2018-08-17 Thread Henrique Barros (JIRA)


[ 
https://issues.apache.org/jira/browse/HDFS-13833?page=com.atlassian.jira.plugin.system.issuetabpanels:comment-tabpanel=16584285#comment-16584285
 ] 

Henrique Barros commented on HDFS-13833:


*Context:* We are migrating from HortonWorks Hadoop v2.3 to this one. The POC 
is clucial since we decomissioned the HW nodes for installing this Cloudera's 
POC. With this Random error we cannot accept the solution. At least without 
knowing the real cause.

We already tried turning that off (dfs.namenode.replication.considerLoad) and 
it works, but it is only hiding the problem.


It is not because of the load.

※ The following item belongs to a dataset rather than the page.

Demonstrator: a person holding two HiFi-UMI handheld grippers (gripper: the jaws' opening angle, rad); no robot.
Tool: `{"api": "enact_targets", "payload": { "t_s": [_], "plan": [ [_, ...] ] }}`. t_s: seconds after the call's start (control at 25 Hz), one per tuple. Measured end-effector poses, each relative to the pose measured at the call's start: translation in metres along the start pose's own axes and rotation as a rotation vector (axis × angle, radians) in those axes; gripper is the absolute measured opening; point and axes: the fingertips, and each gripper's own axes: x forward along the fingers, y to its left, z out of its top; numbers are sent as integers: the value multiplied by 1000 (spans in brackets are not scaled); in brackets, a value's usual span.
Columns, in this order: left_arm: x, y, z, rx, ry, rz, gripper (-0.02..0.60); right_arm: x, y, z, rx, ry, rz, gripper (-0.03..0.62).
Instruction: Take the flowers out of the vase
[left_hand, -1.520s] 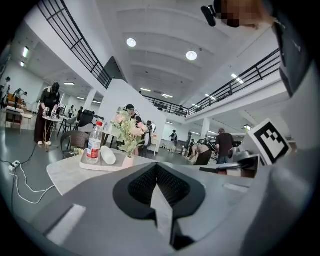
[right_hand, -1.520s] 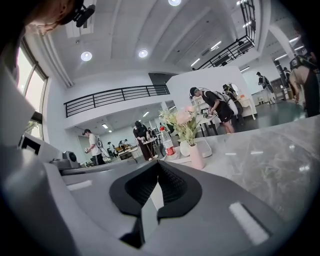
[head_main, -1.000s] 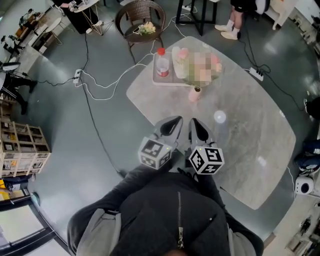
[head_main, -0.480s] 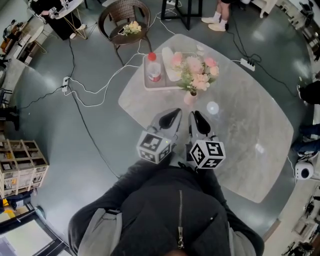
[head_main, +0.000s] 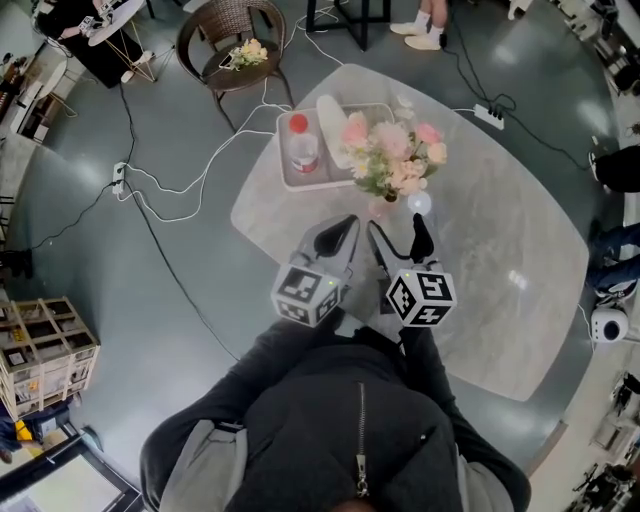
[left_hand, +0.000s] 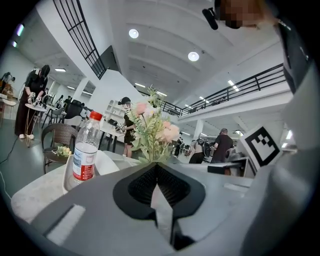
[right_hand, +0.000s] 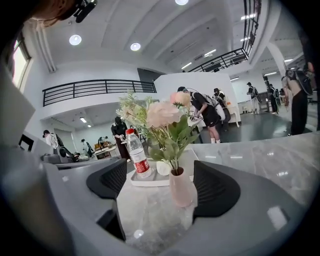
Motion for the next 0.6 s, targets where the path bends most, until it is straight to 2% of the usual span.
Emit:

Our load is really really low across all the 
cluster - 2 NN and one DN.
Disks, CPU, Memory are all sleeping, we do not have network issues, nor disk 
issues; we are getting around 1 GBits per second between all the 3 machines.

It seems to me that the node is being excluded by some reason that we cannot 
find in the logs and then the total load becomes equal to 0 and the message:
{code:java}
load: 8 > 0.0{code}
Shows off. Sometimes that load is 2 other times is 10, but the total load 
(number on the right) is always zero which seems like a consequence of the only 
DN being excluded.

Do you know some other crucial classes I can activate DEBUG logs on, in order 
to find more about this?

Any Help is appreciated, we already tried so many configurations, including 
raising the Cloudera CDH version (it is now the one in description box), even 
tried raising our Flink version from 1.3.2 to 1.6.0, and the same happens.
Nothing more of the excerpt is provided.